So in terms of the Revlimid, there is no change in our settlements. But the initial assumptions when we valuate this asset at the time of the Actavis acquisition as it's a file that came in from that side. Is that we would have a longer runway as a single agreement with Celgene. It appears now that they are starting to settle with some other players. So we've taken a relook at that and there is an impairment on that. It is partially offset by a profit share and the agreement that we also have. So you're not seeing a huge net number, but that's the basis for that charge.

Umer Raffat -- Evercore -- Analyst

Got it. But just to be clear, they haven't settled with anyone else in US?

Kare Schultz -- President and Chief Executive Officer

No, but our expectations now are that they will. So it's just an expectation change.

Umer Raffat -- Evercore -- Analyst

Okay. Thank you very much.

Operator

Thank you. Our next question is from the line of Elliot Wilbur from Raymond James. Please go ahead.

Elliot Wilbur -- Raymond James -- Analyst

Thanks. Good morning. First question for Kare or Brendan. Just update us in terms of supply situation around generic EpiPen still expecting basically return to full capacity sometime over the course of the second quarter or any change in sort of your prior expectations of what you will ultimately capture at peak?

And then I want to ask a question around the Fasinumab development program. It looks like there has been a fairly significant change to the long-term safety study. I just want to get a sense of what drove that? Was it something you saw -- that we're seeing with the asset itself or is it something that's coming out with respect to some of the other NGFs in development? And maybe just give us a sense of what the time line looks like for the product at this point? Thanks.

Kare Schultz -- President and Chief Executive Officer

Thanks, Elliot. I think I'll do both of those. EpiPen is pretty straightforward. We are ramping up the volumes and providing EpiPen to anybody who needs to buy one. We have the adult version on the shelves.
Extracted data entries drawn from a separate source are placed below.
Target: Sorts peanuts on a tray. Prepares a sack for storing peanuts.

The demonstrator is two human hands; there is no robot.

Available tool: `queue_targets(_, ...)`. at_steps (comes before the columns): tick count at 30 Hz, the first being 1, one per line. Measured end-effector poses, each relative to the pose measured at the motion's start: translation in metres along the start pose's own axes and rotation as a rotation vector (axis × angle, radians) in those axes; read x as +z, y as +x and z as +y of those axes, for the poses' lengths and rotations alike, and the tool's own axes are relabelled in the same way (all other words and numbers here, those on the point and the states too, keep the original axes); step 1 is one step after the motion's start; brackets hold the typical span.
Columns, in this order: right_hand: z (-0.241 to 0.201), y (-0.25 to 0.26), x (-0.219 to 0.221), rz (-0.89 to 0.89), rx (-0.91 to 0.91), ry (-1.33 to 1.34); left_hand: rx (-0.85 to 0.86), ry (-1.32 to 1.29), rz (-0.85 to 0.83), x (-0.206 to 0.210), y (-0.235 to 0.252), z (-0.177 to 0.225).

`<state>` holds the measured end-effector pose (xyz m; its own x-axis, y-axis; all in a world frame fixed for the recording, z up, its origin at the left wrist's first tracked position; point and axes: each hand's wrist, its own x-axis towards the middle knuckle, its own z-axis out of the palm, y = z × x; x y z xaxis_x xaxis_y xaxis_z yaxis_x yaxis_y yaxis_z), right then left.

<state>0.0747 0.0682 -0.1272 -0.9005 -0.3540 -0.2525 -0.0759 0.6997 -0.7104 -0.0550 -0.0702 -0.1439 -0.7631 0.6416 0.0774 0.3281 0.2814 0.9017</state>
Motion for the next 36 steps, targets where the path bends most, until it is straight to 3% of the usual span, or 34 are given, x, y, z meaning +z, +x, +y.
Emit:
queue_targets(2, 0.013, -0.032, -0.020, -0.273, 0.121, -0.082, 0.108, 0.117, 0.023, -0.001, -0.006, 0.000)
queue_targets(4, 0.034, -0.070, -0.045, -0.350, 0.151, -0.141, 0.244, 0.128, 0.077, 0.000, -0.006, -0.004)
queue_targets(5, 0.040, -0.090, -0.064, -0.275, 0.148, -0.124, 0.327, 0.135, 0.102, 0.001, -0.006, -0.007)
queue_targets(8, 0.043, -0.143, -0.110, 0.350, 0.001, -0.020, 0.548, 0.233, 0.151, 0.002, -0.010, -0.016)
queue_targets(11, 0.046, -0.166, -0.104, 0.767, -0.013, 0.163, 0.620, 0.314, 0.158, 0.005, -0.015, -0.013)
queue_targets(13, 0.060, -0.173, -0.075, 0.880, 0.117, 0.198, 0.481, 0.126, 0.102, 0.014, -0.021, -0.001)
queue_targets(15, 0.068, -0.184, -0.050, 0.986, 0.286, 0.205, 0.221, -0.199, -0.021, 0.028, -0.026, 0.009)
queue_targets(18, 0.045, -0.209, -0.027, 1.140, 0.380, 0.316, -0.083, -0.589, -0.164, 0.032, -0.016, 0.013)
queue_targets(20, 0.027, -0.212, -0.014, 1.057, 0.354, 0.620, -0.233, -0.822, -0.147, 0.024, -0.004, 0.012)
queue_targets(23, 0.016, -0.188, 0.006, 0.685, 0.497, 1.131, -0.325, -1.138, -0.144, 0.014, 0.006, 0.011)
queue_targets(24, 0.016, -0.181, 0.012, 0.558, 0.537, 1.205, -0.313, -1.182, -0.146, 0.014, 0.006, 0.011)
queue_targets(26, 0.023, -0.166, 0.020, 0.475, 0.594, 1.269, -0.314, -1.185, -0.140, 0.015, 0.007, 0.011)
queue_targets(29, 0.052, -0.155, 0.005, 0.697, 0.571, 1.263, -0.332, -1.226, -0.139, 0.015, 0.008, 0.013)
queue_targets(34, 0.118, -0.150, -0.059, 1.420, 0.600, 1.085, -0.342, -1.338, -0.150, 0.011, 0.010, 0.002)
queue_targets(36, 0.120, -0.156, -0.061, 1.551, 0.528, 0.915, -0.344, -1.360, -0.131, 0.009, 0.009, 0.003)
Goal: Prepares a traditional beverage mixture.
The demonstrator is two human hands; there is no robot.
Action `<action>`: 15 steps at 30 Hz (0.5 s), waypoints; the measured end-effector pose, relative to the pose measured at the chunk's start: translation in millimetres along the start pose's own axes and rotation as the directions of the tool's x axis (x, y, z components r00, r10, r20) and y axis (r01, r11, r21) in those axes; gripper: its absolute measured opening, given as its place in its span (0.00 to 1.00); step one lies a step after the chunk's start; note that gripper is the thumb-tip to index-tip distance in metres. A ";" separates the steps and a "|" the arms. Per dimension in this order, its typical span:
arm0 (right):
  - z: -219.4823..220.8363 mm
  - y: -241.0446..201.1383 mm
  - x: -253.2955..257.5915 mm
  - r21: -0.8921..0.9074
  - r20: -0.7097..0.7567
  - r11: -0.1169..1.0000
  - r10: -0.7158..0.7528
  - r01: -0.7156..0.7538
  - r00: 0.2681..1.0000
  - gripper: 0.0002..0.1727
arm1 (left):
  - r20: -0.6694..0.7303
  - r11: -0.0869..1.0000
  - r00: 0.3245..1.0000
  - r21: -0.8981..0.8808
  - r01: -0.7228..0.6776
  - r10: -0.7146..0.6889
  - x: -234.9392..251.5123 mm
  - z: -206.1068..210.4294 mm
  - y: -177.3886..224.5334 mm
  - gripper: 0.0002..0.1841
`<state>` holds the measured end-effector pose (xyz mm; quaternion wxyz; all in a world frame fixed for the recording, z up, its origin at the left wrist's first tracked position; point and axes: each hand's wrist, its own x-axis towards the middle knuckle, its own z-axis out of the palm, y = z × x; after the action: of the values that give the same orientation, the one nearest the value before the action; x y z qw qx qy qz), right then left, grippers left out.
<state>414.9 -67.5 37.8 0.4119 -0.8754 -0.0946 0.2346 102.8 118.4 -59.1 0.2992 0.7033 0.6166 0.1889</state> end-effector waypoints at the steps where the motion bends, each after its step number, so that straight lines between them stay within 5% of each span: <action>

We're distributing it to Anda. So any pharmacy who needs EpiPen can just call Anda and they will get it within 24 hours. And we're seeing a nice revenue coming in from that. We will have the junior pen ready for the school start in August. So we'll be able to supply EpiPen fully to the marketplace. Right now we are probably approaching some 20% share of the market that will be increasing. And of course we never know what competition will do it. But if there is no real change in the competitive situation, we could be approaching 50% share as we exit this year. So that's a very nice story for us.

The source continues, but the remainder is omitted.